* [Exercise brief]
Please repeat the lines below exactly. Begin with the line containing "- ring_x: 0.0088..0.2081" and go on through the line containing "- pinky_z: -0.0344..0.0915".

Dataset records:
============================================================
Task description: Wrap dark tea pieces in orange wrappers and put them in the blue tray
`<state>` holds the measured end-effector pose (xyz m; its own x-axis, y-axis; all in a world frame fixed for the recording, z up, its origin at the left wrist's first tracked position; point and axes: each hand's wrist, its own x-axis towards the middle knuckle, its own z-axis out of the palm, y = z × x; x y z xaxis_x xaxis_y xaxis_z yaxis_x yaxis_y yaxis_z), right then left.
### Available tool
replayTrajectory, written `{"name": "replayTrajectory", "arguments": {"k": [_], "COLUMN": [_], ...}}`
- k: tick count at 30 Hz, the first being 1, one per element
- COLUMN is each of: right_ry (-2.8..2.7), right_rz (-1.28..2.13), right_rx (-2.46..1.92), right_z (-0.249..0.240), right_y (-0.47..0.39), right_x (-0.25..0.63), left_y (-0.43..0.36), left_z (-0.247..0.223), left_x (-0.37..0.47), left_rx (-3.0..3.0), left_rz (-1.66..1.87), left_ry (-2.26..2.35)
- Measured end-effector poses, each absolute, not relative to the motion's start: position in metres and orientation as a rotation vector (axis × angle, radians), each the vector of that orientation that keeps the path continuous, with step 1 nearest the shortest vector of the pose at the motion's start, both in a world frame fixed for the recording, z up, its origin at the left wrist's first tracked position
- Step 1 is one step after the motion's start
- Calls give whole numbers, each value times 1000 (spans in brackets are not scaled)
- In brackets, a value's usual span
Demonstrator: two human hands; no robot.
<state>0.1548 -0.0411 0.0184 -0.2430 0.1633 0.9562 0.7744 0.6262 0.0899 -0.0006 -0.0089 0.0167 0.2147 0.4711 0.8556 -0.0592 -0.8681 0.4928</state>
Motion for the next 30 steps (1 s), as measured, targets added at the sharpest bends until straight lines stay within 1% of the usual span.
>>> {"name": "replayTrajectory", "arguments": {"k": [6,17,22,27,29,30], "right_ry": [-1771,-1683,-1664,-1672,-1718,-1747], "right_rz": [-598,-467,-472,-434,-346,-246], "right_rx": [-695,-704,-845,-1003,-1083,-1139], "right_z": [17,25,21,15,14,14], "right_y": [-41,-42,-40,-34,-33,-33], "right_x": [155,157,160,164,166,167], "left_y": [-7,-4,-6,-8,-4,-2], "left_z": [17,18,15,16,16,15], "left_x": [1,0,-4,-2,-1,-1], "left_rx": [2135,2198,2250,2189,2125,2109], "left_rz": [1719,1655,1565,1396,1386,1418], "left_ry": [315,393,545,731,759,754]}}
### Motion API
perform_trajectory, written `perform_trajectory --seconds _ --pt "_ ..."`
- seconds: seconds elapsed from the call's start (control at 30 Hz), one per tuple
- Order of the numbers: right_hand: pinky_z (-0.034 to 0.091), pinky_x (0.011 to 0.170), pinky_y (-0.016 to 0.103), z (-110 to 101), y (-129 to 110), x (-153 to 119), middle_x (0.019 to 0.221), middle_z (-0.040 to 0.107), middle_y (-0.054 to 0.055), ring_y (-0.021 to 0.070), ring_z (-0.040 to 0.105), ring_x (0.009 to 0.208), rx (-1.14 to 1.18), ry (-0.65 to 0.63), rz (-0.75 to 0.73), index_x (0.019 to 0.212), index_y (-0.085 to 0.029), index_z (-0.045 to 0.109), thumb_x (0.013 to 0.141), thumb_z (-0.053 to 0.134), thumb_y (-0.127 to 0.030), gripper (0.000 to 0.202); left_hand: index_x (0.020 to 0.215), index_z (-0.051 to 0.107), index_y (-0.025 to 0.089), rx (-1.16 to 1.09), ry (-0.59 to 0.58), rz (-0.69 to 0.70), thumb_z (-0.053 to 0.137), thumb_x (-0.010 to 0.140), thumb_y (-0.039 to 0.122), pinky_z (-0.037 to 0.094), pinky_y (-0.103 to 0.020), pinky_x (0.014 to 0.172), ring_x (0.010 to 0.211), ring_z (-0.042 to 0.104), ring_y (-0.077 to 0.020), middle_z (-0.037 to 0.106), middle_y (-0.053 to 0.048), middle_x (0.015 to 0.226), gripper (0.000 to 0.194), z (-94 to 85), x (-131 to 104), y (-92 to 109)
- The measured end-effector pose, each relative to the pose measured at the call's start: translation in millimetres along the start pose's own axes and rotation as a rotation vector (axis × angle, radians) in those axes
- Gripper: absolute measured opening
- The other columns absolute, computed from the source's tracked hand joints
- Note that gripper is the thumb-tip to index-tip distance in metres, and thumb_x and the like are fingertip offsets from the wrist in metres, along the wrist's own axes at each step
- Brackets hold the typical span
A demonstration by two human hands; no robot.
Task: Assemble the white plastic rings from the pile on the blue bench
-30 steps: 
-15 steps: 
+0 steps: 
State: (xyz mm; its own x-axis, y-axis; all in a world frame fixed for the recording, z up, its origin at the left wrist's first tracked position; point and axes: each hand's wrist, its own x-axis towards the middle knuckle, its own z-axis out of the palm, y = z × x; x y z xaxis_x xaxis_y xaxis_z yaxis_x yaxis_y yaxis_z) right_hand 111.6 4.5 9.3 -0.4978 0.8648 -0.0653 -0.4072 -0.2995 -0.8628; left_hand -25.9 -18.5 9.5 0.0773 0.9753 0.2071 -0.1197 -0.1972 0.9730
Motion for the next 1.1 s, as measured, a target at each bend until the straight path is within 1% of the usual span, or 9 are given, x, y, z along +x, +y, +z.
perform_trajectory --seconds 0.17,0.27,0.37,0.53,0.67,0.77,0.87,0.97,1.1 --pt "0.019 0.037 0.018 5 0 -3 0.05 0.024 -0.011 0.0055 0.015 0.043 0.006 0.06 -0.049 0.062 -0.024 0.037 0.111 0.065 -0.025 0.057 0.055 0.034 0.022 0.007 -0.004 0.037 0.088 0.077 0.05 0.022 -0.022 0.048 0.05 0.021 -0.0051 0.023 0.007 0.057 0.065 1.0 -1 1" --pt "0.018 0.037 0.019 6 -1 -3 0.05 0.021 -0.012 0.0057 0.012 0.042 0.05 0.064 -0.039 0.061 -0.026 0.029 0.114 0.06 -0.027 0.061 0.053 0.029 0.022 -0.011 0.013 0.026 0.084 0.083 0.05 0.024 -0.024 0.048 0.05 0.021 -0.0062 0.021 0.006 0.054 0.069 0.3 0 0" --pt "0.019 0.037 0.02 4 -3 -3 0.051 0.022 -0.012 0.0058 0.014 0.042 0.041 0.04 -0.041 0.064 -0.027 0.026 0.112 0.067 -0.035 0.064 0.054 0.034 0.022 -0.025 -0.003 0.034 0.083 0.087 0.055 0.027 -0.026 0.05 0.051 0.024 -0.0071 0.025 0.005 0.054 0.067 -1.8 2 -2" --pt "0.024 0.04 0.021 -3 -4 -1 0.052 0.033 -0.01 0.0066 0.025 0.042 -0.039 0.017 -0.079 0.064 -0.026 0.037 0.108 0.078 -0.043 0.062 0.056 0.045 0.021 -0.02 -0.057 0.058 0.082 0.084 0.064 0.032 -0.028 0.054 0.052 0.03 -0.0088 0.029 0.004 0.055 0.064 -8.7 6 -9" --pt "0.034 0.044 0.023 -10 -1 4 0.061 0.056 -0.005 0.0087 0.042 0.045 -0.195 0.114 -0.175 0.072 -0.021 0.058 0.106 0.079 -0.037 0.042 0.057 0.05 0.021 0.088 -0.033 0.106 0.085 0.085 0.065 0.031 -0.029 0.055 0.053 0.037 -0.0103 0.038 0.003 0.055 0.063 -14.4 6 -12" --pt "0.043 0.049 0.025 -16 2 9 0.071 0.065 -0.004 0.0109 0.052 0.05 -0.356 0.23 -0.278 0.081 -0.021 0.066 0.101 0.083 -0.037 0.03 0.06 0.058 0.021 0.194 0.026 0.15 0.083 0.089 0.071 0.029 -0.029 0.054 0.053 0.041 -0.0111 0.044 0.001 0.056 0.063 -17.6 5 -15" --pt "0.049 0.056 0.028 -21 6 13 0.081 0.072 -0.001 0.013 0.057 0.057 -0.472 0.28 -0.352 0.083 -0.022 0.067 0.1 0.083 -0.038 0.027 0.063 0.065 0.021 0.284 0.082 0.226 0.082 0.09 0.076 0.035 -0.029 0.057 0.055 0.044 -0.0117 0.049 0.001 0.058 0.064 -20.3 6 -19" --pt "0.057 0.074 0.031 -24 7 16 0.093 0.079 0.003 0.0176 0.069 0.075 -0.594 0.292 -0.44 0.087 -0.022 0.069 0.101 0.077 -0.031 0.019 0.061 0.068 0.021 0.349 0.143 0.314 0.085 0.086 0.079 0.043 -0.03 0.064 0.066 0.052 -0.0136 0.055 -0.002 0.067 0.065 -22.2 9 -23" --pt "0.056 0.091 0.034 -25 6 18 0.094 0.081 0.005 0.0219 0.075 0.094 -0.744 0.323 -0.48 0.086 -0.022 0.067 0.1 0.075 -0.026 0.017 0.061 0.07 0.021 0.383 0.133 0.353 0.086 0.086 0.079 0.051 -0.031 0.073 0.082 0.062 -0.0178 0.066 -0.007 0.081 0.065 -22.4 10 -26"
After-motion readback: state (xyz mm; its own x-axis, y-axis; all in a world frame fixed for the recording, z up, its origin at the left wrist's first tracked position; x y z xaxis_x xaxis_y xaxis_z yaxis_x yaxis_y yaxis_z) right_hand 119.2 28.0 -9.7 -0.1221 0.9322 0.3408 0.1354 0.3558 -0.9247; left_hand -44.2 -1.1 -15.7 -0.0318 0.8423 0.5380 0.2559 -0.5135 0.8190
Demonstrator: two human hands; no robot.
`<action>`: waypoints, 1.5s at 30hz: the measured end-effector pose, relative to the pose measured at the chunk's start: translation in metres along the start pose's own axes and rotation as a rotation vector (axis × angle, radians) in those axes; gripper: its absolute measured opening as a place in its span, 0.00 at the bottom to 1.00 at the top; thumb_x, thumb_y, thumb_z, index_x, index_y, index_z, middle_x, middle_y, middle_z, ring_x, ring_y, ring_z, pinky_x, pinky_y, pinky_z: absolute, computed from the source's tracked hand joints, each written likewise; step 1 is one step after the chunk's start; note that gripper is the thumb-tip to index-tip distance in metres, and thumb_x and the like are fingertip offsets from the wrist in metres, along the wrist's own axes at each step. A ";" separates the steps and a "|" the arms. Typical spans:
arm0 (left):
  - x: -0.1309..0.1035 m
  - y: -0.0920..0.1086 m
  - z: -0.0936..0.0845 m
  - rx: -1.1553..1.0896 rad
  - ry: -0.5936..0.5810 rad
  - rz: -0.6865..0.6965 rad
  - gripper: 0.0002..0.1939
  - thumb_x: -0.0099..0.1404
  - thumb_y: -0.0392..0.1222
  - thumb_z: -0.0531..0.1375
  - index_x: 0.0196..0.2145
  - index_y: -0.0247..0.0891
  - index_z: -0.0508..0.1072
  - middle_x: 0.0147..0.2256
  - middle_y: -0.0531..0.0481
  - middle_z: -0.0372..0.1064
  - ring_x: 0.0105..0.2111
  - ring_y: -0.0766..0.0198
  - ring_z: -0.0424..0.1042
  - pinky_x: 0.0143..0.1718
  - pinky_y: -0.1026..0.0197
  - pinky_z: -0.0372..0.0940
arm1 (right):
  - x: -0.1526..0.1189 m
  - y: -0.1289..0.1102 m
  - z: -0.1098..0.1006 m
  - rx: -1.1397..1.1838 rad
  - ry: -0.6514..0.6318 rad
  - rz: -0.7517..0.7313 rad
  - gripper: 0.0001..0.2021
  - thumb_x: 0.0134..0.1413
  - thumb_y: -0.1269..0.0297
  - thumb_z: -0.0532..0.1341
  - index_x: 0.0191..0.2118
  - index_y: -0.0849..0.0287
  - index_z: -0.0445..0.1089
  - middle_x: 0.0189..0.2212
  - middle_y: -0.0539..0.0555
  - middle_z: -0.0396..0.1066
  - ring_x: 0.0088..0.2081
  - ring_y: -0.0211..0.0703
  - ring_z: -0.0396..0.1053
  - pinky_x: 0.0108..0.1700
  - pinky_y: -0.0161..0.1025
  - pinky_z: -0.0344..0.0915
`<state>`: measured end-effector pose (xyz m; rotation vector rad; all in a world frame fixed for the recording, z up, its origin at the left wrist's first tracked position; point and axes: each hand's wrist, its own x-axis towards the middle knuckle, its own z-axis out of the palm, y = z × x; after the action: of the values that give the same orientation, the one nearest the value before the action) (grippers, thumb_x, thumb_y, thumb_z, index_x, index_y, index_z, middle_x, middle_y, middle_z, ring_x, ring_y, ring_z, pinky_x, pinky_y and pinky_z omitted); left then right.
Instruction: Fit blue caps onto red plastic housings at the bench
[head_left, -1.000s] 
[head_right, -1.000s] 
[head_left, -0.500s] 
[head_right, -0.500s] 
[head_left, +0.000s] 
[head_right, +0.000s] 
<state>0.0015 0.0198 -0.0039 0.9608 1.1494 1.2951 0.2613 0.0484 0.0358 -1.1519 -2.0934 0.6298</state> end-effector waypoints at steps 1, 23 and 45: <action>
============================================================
* [Task solution]
  - ring_x: 0.0088..0.2081
  - ring_y: -0.0211..0.0703
  - ring_z: -0.0396..0.1053
  - pinky_x: 0.0108..0.1700
  - pinky_y: -0.0161..0.1025
  - pinky_z: -0.0344..0.0915

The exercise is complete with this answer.